• **TASK BRIEF**: The answer should contain all of the records below, each one copied word for word.

Dataset items
⁂
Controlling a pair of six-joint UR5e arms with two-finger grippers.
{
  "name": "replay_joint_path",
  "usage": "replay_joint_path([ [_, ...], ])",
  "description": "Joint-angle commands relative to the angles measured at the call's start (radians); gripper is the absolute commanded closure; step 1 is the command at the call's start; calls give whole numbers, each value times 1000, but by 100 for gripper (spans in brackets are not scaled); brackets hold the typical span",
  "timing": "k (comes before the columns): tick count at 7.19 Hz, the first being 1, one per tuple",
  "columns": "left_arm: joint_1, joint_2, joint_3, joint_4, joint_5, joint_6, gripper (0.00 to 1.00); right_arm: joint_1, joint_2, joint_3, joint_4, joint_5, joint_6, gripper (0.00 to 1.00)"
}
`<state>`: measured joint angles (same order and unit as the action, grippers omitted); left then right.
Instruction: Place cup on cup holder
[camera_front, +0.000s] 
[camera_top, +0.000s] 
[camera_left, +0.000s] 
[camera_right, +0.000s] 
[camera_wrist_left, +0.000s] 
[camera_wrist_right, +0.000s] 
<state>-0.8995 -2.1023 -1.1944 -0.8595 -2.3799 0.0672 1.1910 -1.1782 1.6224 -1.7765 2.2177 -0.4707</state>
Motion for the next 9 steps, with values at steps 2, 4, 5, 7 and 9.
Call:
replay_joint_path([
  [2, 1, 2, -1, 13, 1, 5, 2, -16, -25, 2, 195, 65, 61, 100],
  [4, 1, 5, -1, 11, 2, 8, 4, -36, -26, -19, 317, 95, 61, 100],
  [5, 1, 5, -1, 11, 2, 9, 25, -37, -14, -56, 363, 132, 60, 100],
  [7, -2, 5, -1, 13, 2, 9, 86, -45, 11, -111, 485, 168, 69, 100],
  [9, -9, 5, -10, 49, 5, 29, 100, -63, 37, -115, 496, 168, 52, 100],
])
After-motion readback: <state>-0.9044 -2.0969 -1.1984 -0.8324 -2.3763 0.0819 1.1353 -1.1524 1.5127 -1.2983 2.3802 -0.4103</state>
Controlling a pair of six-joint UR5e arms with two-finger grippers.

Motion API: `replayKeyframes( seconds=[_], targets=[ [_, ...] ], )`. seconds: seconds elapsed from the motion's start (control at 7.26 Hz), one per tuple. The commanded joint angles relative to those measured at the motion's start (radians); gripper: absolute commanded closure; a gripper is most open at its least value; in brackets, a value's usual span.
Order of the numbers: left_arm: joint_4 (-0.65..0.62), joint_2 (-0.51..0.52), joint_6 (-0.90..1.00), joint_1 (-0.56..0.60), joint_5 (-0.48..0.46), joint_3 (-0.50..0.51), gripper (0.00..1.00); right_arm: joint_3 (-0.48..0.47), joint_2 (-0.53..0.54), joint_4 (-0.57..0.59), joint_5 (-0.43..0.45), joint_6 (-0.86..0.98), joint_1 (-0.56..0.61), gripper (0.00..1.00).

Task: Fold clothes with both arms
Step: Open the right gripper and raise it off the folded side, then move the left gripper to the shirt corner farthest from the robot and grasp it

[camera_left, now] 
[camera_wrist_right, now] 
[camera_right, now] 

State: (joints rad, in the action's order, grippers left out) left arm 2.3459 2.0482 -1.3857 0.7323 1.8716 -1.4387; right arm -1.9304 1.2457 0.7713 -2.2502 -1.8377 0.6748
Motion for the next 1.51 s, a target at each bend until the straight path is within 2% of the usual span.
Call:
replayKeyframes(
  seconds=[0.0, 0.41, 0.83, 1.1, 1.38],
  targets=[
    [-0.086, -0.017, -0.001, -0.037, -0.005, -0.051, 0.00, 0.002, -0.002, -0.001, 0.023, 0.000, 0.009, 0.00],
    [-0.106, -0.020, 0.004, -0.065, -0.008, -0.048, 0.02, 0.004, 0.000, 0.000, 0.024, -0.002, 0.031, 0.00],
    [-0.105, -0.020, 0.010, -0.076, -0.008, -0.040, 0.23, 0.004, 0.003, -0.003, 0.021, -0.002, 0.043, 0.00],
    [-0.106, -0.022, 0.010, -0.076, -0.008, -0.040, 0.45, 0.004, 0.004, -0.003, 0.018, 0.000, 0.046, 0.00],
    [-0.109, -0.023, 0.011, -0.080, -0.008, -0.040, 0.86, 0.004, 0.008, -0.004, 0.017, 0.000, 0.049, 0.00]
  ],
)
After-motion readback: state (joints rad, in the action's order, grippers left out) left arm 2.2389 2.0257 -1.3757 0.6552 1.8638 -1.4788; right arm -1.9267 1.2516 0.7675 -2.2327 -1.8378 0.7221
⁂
• **RESULT OF THE EXERCISE**:
Controlling a pair of six-joint UR5e arms with two-finger grippers.
{
  "name": "replay_joint_path",
  "usage": "replay_joint_path([ [_, ...], ])",
  "description": "Joint-angle commands relative to the angles measured at the call's start (radians); gripper is the absolute commanded closure; step 1 is the command at the call's start; calls give whole numbers, each value times 1000, but by 100 for gripper (spans in brackets are not scaled); brackets hold the typical span",
  "timing": "k (comes before the columns): tick count at 7.19 Hz, the first being 1, one per tuple",
  "columns": "left_arm: joint_1, joint_2, joint_3, joint_4, joint_5, joint_6, gripper (0.00 to 1.00); right_arm: joint_1, joint_2, joint_3, joint_4, joint_5, joint_6, gripper (0.00 to 1.00)"
}
`<state>`: measured joint angles (same order and unit as the action, grippers omitted); left then right.
Instruction: Place cup on cup holder
[camera_front, +0.000s] 
[camera_top, +0.000s] 
[camera_left, +0.000s] 
[camera_right, +0.000s] 
[camera_wrist_left, +0.000s] 
[camera_wrist_right, +0.000s] 
<state>-0.8995 -2.1023 -1.1944 -0.8595 -2.3799 0.0672 1.1910 -1.1782 1.6224 -1.7765 2.2177 -0.4707</state>
Motion for the next 9 steps, with values at steps 2, 4, 5, 7 and 9.
Call:
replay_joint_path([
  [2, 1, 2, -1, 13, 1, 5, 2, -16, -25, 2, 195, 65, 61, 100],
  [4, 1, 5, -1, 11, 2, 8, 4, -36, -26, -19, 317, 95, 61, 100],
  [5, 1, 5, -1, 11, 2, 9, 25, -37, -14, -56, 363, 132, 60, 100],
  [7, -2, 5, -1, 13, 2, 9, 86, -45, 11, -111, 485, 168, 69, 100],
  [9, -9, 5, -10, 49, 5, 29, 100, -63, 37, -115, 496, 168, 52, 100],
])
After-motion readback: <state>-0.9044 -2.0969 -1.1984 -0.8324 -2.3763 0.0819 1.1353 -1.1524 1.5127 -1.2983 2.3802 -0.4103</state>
Controlling a pair of six-joint UR5e arms with two-finger grippers.

Motion API: `replayKeyframes( seconds=[_], targets=[ [_, ...] ], )`. seconds: seconds elapsed from the motion's start (control at 7.26 Hz), one per tuple. The commanded joint angles relative to those measured at the motion's start (radians); gripper: absolute commanded closure; a gripper is most open at its least value; in brackets, a value's usual span.
Order of the numbers: left_arm: joint_4 (-0.65..0.62), joint_2 (-0.51..0.52), joint_6 (-0.90..1.00), joint_1 (-0.56..0.60), joint_5 (-0.48..0.46), joint_3 (-0.50..0.51), gripper (0.00..1.00); right_arm: joint_3 (-0.48..0.47), joint_2 (-0.53..0.54), joint_4 (-0.57..0.59), joint_5 (-0.43..0.45), joint_6 (-0.86..0.98), joint_1 (-0.56..0.61), gripper (0.00..1.00).

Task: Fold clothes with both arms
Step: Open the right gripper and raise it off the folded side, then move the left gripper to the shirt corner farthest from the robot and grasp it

[camera_left, now] 
[camera_wrist_right, now] 
[camera_right, now] 

State: (joints rad, in the action's order, grippers left out) left arm 2.3459 2.0482 -1.3857 0.7323 1.8716 -1.4387; right arm -1.9304 1.2457 0.7713 -2.2502 -1.8377 0.6748
Motion for the next 1.51 s, a target at each bend until the straight path is within 2% of the usual span.
Call:
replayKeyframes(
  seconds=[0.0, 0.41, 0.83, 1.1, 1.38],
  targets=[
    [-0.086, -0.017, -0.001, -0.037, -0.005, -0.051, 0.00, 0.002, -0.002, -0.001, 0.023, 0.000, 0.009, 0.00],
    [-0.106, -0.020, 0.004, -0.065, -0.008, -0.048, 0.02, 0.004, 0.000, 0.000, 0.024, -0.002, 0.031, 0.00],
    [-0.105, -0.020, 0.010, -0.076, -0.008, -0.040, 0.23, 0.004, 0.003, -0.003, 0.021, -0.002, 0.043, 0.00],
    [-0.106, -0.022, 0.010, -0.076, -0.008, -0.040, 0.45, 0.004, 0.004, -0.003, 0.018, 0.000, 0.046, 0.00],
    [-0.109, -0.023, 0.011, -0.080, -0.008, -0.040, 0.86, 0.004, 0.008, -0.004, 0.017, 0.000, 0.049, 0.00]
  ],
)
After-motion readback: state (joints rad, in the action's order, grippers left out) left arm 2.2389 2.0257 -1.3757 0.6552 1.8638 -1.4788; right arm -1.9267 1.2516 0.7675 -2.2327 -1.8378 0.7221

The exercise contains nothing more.